#### Exercise directions:
Determine how many lines in the entries contain the word "tissue", and give that number with no other text.

[Data excerpts]
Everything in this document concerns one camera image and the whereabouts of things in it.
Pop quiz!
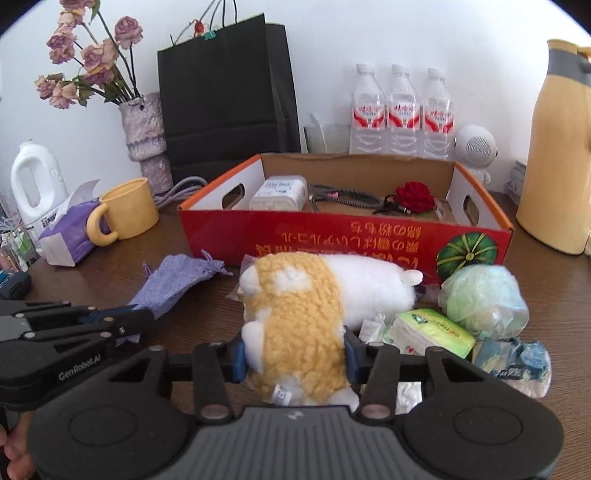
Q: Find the dark device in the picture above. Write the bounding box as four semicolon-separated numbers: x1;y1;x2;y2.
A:
0;271;32;301

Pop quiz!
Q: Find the white round speaker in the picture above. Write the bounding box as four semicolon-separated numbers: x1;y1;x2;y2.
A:
452;124;500;186

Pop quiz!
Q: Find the green plastic bag bundle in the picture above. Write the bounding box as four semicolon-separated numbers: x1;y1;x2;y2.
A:
437;264;531;340

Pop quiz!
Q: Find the white plastic swab box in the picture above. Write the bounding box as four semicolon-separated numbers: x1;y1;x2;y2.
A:
248;175;308;212

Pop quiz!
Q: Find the black paper bag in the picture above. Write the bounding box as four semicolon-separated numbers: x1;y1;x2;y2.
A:
157;0;302;186

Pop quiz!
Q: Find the yellow mug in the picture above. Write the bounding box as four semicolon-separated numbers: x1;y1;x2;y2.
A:
86;178;160;245

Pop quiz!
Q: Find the yellow thermos jug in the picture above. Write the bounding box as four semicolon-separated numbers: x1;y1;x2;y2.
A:
515;39;591;256

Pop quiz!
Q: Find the purple drawstring pouch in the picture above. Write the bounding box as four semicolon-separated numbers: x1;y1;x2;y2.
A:
127;250;234;320

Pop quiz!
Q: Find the red rose flower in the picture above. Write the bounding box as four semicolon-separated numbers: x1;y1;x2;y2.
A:
396;181;437;214

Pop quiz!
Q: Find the red cardboard box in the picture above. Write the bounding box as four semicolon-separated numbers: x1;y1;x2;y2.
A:
178;152;515;284

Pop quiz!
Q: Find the person's left hand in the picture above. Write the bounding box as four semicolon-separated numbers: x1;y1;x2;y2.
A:
0;427;35;480

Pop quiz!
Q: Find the clear desk organizer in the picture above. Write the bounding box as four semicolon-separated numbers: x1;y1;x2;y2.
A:
0;217;40;273

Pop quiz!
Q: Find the grey charging cable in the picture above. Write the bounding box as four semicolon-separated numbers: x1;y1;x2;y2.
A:
154;177;208;208

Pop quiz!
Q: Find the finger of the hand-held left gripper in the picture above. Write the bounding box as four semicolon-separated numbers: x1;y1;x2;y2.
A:
22;324;140;357
0;300;156;334

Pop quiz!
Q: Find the purple textured vase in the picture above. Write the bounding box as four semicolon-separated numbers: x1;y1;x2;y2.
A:
119;92;174;195

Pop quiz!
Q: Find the white plastic packet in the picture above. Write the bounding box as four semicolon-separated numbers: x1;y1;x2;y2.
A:
475;337;553;399

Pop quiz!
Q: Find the yellow and white plush toy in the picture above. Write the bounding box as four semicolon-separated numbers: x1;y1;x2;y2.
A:
238;253;424;409

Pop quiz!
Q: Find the dried rose bouquet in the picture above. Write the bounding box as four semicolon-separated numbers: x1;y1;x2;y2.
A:
34;0;145;110

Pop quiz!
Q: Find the green tissue packet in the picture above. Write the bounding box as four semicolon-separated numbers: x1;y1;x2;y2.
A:
383;309;476;361

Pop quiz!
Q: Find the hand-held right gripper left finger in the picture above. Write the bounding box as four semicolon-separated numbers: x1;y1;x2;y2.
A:
108;339;251;423

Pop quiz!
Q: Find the purple tissue pack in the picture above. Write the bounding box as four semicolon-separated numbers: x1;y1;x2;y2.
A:
38;179;112;267

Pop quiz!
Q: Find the small clear plastic bag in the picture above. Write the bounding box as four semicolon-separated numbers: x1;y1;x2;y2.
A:
360;313;399;343

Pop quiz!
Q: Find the white detergent bottle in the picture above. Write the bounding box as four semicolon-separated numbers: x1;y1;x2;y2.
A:
10;141;70;234

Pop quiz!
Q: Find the clear glass cup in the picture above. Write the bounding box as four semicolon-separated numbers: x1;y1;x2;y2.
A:
303;123;352;154

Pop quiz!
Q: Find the black braided cable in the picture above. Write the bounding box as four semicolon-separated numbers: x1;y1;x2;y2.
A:
308;183;399;215

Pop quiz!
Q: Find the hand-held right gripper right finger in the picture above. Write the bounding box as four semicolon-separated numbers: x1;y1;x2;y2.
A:
344;330;481;421

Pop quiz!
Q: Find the clear water bottle red label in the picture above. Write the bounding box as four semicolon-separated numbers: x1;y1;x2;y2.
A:
349;64;387;156
386;64;422;158
421;68;456;160

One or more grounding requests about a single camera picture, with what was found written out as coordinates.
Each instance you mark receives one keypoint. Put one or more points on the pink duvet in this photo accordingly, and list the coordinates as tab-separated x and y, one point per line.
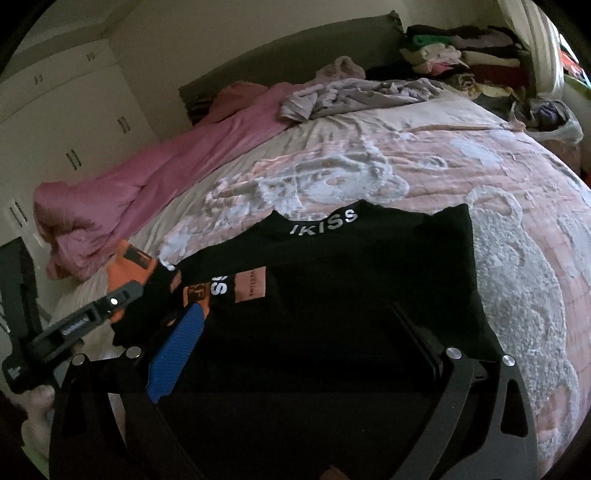
152	184

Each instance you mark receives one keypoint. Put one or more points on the lilac crumpled garment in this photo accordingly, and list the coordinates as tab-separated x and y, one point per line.
360	94

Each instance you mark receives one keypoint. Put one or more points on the clear plastic bag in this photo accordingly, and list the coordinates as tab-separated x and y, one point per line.
551	117

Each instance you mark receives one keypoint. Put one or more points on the white wardrobe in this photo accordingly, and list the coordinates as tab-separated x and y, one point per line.
69	106

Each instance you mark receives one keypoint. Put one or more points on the pile of folded clothes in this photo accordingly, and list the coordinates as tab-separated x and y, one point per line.
471	57

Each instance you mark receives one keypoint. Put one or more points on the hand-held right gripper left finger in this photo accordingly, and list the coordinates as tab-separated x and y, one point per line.
178	350

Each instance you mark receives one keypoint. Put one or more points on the colourful windowsill clutter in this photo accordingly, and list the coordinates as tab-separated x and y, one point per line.
575	69

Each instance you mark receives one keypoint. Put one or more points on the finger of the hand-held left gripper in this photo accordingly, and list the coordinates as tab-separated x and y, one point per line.
113	301

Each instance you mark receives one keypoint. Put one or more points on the pink bear printed blanket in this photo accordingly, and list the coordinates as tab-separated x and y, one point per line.
517	194

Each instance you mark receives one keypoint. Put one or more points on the cream striped curtain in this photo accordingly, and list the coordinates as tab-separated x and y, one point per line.
540	41

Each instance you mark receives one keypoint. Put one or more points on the pink fluffy garment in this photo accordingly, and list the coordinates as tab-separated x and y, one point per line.
344	68

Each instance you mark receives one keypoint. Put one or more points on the black printed shirt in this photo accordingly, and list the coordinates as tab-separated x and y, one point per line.
351	286

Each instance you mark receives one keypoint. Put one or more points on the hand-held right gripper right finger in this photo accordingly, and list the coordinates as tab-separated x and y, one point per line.
422	341

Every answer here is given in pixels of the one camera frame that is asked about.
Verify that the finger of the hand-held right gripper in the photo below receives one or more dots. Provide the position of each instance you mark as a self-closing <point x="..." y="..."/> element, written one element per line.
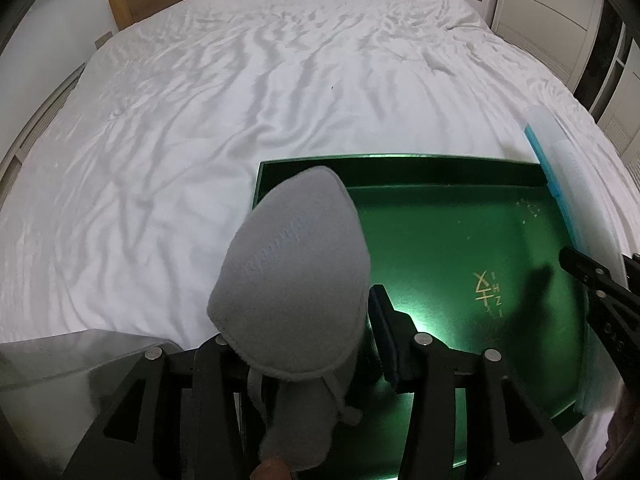
<point x="632" y="261"/>
<point x="607" y="310"/>

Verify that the grey felt slipper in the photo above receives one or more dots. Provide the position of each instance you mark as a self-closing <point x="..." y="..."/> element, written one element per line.
<point x="290" y="270"/>

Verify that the clear zip bag blue strip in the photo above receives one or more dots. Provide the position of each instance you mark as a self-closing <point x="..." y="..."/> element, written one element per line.
<point x="575" y="180"/>

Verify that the green box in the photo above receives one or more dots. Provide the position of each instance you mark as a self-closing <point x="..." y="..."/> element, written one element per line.
<point x="450" y="240"/>

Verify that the glossy grey box lid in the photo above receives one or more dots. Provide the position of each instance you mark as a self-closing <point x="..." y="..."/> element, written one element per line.
<point x="60" y="360"/>

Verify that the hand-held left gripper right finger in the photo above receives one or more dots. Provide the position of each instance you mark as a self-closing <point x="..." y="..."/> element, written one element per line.
<point x="384" y="325"/>

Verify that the white wardrobe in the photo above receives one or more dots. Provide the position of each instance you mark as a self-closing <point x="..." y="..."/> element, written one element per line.
<point x="545" y="5"/>

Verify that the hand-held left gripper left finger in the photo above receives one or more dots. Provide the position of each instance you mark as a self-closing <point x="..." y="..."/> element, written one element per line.
<point x="215" y="380"/>

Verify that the white bed sheet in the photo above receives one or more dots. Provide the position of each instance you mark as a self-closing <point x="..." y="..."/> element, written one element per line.
<point x="200" y="135"/>

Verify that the wall socket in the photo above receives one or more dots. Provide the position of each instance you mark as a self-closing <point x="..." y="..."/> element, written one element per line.
<point x="103" y="38"/>

#### Result below:
2